The kortholt is a musical instrument of the woodwind family, used in the Renaissance period.

The name comes from Low Saxon and means short (kort) piece of wood (holt). This name is mentioned in the work Syntagma musicum by Michael Praetorius, who is the main source for information about this instrument. The name refers to the characteristic low pitch that belies the short length of the instrument, and could be applied more generically to any wind instrument which was deeper in pitch than expected from its length.

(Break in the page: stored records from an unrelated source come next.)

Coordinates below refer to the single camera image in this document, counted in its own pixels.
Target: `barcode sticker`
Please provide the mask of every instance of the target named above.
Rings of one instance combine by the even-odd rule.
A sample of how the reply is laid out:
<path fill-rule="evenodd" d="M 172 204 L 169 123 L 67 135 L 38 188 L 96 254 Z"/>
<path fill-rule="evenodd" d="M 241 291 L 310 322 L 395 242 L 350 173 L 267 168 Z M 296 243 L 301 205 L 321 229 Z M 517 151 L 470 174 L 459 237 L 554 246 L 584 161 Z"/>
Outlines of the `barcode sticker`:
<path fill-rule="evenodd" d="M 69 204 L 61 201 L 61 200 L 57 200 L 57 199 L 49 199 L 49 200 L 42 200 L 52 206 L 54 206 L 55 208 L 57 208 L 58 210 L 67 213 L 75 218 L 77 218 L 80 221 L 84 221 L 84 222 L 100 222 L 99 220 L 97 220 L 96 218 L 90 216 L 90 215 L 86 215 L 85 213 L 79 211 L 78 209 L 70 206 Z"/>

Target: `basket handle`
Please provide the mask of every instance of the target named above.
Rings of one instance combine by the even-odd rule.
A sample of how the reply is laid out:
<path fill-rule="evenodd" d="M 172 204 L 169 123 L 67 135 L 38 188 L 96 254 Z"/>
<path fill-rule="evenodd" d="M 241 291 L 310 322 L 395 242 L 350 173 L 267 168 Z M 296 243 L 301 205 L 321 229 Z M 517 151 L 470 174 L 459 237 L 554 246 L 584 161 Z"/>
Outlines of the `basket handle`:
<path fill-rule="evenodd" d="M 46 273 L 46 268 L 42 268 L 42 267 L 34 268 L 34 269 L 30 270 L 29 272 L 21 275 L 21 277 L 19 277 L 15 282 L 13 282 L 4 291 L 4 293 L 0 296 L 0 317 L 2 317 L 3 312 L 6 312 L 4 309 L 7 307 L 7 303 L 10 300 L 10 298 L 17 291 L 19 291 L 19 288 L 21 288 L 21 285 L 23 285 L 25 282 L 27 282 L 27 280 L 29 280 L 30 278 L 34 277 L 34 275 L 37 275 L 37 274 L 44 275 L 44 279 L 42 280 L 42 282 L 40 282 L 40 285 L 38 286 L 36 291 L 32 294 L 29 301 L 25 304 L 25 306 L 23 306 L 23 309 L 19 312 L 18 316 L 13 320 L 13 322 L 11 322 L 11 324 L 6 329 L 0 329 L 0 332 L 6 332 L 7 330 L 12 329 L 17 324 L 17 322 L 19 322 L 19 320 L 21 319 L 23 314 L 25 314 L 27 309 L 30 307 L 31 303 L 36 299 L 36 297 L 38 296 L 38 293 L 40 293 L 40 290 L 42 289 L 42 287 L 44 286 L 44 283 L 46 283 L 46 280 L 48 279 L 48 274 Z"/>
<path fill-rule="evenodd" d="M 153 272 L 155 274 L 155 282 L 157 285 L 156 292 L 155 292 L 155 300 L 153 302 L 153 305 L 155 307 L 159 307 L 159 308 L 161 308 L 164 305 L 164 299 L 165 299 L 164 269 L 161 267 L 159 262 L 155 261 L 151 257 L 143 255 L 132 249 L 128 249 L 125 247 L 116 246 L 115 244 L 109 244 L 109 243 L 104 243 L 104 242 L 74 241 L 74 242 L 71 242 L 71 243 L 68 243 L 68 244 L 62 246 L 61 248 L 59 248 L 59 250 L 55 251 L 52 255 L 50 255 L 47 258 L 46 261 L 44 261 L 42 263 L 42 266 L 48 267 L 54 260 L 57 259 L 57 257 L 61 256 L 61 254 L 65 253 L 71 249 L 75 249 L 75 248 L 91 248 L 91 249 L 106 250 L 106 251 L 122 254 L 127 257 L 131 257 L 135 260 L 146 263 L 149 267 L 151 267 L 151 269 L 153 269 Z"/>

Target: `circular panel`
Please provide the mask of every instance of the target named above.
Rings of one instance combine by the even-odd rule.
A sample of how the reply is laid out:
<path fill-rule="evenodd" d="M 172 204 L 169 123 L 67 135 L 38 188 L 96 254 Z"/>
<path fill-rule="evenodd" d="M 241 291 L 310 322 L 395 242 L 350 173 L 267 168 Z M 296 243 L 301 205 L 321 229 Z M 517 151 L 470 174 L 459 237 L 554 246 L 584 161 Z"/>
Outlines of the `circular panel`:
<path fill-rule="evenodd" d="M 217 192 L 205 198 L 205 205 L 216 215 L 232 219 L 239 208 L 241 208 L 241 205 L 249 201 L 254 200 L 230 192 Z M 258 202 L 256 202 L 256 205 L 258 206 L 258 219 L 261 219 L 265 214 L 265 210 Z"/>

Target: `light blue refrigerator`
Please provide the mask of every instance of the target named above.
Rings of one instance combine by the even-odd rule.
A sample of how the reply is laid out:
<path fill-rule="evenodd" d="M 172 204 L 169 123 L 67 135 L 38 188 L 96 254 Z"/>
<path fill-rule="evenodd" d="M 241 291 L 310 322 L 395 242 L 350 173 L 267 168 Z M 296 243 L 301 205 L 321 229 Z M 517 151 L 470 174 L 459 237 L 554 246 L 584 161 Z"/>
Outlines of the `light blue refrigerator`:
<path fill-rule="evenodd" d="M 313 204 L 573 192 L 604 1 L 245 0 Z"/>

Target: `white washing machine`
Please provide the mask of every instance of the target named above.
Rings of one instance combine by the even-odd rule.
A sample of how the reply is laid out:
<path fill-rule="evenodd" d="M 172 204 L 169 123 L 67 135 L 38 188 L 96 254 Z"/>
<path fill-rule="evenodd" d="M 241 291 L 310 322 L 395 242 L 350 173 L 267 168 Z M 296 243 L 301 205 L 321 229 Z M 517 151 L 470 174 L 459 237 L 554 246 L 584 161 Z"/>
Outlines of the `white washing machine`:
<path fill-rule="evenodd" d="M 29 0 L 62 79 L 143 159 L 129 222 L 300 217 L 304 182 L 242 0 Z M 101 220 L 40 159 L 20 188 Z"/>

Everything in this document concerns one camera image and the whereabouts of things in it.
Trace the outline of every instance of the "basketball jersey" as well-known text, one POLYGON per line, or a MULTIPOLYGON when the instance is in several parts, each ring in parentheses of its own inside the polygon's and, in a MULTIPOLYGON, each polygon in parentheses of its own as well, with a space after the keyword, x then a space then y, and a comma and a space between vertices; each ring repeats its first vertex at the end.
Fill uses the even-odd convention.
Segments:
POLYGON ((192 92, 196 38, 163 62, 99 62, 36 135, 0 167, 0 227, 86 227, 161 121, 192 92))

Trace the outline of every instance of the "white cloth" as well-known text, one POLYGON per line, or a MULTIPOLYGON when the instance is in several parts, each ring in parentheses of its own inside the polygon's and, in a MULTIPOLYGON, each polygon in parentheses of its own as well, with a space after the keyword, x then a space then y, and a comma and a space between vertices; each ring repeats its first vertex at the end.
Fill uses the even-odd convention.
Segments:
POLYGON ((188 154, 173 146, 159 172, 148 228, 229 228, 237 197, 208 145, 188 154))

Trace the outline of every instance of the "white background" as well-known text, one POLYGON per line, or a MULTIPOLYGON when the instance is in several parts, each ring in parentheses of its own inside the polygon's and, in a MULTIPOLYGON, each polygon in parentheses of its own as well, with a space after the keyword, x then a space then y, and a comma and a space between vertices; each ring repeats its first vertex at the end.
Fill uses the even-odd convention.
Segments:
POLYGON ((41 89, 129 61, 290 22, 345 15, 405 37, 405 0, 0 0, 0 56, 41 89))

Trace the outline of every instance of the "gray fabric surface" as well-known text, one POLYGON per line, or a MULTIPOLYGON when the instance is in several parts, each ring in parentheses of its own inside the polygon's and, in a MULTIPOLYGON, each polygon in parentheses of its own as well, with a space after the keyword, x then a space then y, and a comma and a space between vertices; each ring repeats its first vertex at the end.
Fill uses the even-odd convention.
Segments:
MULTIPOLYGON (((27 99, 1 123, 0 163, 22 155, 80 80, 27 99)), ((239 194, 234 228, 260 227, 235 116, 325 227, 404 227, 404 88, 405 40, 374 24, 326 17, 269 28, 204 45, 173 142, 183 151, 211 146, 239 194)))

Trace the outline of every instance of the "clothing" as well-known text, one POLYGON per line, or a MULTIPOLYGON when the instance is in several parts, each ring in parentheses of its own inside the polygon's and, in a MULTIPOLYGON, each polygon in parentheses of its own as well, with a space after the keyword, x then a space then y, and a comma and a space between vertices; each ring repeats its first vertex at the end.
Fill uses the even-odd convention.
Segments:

The kortholt is a capped reed instrument. Its construction is similar to that of the chanter of a bagpipe. A double reed is mounted inside a chamber. Blowing through a slot in the chamber causes the reed to vibrate; because the reed is not touched by the lips, the performer has little control over the sound. The pitch of the note can be varied by opening or closing finger and side holes along the length of the instrument.

The kortholt is actually double bored, similar to the modern bassoon. The combination of cylindrical bore, which sounds roughly an octave lower than a conical bore, and a bore which is almost twice as long as the outside of the instrument, results in a sound much lower than normally would be possible from an instrument of that length.

The sound is a similar to the crumhorn, but is softer. Although Praetorius only mentions one size (a bass), modern makers provide the standard soprano, alto, tenor and bass. They can be played together in a consort.